(Dataset items)

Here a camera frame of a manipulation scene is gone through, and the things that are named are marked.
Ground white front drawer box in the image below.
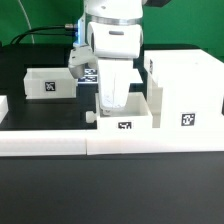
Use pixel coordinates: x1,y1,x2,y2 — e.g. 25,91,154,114
86,92,153,132

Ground white fence bar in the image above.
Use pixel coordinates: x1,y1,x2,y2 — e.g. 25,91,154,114
86,129,224,155
0,131,87,157

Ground white left front fence bar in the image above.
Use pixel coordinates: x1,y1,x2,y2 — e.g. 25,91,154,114
0,131,87,157

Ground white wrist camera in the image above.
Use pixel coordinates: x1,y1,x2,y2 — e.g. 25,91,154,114
68,45,96,79

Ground white drawer box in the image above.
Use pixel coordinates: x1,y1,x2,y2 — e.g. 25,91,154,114
86,92,153,132
23,68,77,99

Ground white left fence block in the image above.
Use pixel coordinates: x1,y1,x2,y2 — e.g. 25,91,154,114
0,95,8,123

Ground white marker plate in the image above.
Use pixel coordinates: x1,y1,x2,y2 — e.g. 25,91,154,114
78,69,142,84

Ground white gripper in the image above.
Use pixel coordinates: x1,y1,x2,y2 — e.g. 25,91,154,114
97,59,133,115

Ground white drawer cabinet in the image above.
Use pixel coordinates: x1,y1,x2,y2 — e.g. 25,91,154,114
144,49,224,131

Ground black cable bundle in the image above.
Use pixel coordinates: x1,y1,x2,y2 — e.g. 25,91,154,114
9,23,80,46

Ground white rear drawer box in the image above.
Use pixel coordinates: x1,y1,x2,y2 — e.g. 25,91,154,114
23,68,77,99

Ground white thin cable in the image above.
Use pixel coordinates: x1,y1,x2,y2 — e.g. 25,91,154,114
16,0,36,45

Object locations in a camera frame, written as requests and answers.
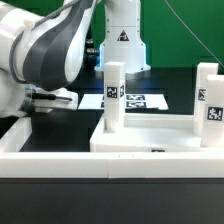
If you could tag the white desk top panel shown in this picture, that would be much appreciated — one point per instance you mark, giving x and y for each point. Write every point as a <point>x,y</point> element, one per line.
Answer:
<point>148,133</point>

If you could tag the white U-shaped fence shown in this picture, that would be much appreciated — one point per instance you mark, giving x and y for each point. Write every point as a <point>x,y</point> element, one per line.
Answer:
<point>112,165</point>

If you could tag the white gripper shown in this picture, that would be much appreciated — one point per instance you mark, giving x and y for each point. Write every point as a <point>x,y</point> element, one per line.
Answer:
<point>59,99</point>

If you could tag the sheet with four markers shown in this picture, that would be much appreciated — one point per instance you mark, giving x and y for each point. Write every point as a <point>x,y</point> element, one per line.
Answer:
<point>133,101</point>

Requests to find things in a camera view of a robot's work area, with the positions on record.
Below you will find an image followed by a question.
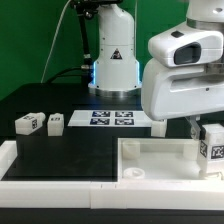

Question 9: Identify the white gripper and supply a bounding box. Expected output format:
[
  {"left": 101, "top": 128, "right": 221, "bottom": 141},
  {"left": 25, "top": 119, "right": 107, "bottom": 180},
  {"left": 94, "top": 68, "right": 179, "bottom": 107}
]
[{"left": 141, "top": 59, "right": 224, "bottom": 140}]

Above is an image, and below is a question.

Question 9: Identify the white square tabletop part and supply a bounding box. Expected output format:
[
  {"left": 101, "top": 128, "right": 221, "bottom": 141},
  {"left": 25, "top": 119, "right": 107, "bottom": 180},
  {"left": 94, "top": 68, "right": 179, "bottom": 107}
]
[{"left": 117, "top": 137, "right": 224, "bottom": 184}]

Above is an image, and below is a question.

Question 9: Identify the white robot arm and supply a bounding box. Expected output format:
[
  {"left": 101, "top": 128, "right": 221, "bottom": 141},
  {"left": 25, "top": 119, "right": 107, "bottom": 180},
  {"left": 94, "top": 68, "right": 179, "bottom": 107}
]
[{"left": 89, "top": 0, "right": 224, "bottom": 136}]

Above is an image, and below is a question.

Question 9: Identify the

> **Work to complete**
Leave out the pictures. Return exactly the lines from the first line of the records to the line bearing "<point>112,165</point>", inclusive.

> **Solution for this problem**
Here a camera frame of a manipulation scene is gone through, and the things that are named are marked.
Ground white front drawer box in the image below.
Use pixel coordinates: x1,y1,x2,y2 — e.g. 25,91,154,114
86,92,153,132

Ground white fence bar in the image above.
Use pixel coordinates: x1,y1,x2,y2 — e.g. 25,91,154,114
86,129,224,155
0,131,87,157

Ground white left front fence bar in the image above.
Use pixel coordinates: x1,y1,x2,y2 — e.g. 25,91,154,114
0,131,87,157

Ground white wrist camera in the image above.
Use pixel coordinates: x1,y1,x2,y2 — e.g. 25,91,154,114
68,45,96,79

Ground white drawer box in the image above.
Use pixel coordinates: x1,y1,x2,y2 — e.g. 25,91,154,114
86,92,153,132
23,68,77,99

Ground white left fence block in the image above.
Use pixel coordinates: x1,y1,x2,y2 — e.g. 25,91,154,114
0,95,8,123

Ground white marker plate in the image above.
Use pixel coordinates: x1,y1,x2,y2 — e.g. 25,91,154,114
78,69,142,84

Ground white gripper in the image above.
Use pixel coordinates: x1,y1,x2,y2 — e.g. 25,91,154,114
97,59,133,115

Ground white drawer cabinet in the image above.
Use pixel coordinates: x1,y1,x2,y2 — e.g. 25,91,154,114
144,49,224,131

Ground black cable bundle in the image above.
Use pixel coordinates: x1,y1,x2,y2 — e.g. 25,91,154,114
9,23,80,46

Ground white rear drawer box in the image above.
Use pixel coordinates: x1,y1,x2,y2 — e.g. 25,91,154,114
23,68,77,99

Ground white thin cable in the image above.
Use pixel coordinates: x1,y1,x2,y2 — e.g. 25,91,154,114
16,0,36,45

Object locations in a camera frame, written as requests and answers.
If you could tag the white desk top panel shown in this picture, that would be much appreciated — one point per instance you mark, giving x and y for each point. Write every point as a <point>x,y</point> element, one per line.
Answer:
<point>148,133</point>

If you could tag the white U-shaped fence shown in this picture, that would be much appreciated — one point per instance you mark, giving x and y for each point. Write every point as a <point>x,y</point> element, one per line.
Answer:
<point>112,165</point>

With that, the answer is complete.